## [TASK TO CARRY OUT]
Would you set down each line of the data below exactly?

====================

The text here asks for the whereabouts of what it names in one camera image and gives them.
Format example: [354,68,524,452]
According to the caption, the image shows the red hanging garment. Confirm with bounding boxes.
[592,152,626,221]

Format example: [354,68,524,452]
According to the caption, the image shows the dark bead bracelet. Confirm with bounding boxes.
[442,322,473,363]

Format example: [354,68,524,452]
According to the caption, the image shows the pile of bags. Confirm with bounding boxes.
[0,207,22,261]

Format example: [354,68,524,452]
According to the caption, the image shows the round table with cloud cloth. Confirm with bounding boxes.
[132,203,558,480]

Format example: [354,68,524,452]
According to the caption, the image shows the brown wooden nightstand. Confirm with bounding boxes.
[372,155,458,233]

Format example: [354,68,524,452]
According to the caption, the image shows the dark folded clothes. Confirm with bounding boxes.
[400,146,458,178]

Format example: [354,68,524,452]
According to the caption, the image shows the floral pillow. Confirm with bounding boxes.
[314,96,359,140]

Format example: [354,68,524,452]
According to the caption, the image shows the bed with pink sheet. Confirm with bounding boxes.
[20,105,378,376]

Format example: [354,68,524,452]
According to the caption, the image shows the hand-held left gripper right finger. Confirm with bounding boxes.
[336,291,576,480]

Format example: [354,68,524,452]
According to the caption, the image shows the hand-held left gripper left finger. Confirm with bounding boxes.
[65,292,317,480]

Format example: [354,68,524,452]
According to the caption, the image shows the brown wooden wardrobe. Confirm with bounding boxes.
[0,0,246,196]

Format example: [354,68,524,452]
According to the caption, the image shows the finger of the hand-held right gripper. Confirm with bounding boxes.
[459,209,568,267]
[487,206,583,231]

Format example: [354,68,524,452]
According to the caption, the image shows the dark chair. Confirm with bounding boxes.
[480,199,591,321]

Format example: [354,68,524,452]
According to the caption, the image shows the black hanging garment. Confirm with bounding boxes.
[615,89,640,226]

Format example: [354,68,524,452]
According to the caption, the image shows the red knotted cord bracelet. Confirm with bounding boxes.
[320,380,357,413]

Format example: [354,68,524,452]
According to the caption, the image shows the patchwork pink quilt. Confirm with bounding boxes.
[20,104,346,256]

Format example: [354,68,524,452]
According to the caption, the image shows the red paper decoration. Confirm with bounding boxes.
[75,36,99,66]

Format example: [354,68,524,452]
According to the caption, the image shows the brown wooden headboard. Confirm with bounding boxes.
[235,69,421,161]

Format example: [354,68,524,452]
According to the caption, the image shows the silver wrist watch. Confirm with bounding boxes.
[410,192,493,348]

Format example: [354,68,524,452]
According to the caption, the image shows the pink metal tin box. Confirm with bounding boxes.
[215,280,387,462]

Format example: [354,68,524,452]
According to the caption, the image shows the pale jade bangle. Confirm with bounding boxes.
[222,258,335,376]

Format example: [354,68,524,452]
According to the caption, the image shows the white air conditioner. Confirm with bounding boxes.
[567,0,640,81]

====================

## [WRITTEN RESPONSE]
The text here asks for the whereabouts of what it names in one camera image and gives them.
Format example: [354,68,524,452]
According to the caption, the image shows the red hanging garment. Confirm with bounding boxes.
[592,152,626,221]

Format example: [354,68,524,452]
According to the caption, the image shows the dark bead bracelet. Confirm with bounding boxes.
[442,322,473,363]

Format example: [354,68,524,452]
According to the caption, the image shows the pile of bags. Confirm with bounding boxes.
[0,207,22,261]

Format example: [354,68,524,452]
According to the caption, the image shows the round table with cloud cloth. Confirm with bounding boxes.
[132,203,558,480]

Format example: [354,68,524,452]
According to the caption, the image shows the brown wooden nightstand. Confirm with bounding boxes.
[372,155,458,233]

Format example: [354,68,524,452]
According to the caption, the image shows the dark folded clothes. Confirm with bounding boxes.
[400,146,458,178]

Format example: [354,68,524,452]
According to the caption, the image shows the floral pillow. Confirm with bounding boxes.
[314,96,359,140]

Format example: [354,68,524,452]
According to the caption, the image shows the bed with pink sheet. Confirm with bounding boxes.
[20,105,378,376]

Format example: [354,68,524,452]
According to the caption, the image shows the hand-held left gripper right finger. Confirm with bounding boxes.
[336,291,576,480]

Format example: [354,68,524,452]
According to the caption, the image shows the hand-held left gripper left finger. Confirm with bounding boxes.
[65,292,317,480]

Format example: [354,68,524,452]
According to the caption, the image shows the brown wooden wardrobe. Confirm with bounding boxes.
[0,0,246,196]

Format example: [354,68,524,452]
According to the caption, the image shows the finger of the hand-held right gripper. Confirm with bounding boxes.
[459,209,568,267]
[487,206,583,231]

Format example: [354,68,524,452]
According to the caption, the image shows the dark chair. Confirm with bounding boxes.
[480,199,591,321]

Format example: [354,68,524,452]
According to the caption, the image shows the black hanging garment. Confirm with bounding boxes.
[615,89,640,226]

Format example: [354,68,524,452]
According to the caption, the image shows the red knotted cord bracelet. Confirm with bounding boxes.
[320,380,357,413]

Format example: [354,68,524,452]
According to the caption, the image shows the patchwork pink quilt. Confirm with bounding boxes.
[20,104,346,256]

Format example: [354,68,524,452]
According to the caption, the image shows the red paper decoration. Confirm with bounding boxes.
[75,36,99,66]

Format example: [354,68,524,452]
According to the caption, the image shows the brown wooden headboard. Confirm with bounding boxes.
[235,69,421,161]

Format example: [354,68,524,452]
According to the caption, the image shows the silver wrist watch. Confirm with bounding boxes.
[410,192,493,348]

Format example: [354,68,524,452]
According to the caption, the image shows the pink metal tin box. Confirm with bounding boxes.
[215,280,387,462]

Format example: [354,68,524,452]
According to the caption, the image shows the pale jade bangle. Confirm with bounding boxes.
[222,258,335,376]

Format example: [354,68,524,452]
According to the caption, the image shows the white air conditioner. Confirm with bounding boxes.
[567,0,640,81]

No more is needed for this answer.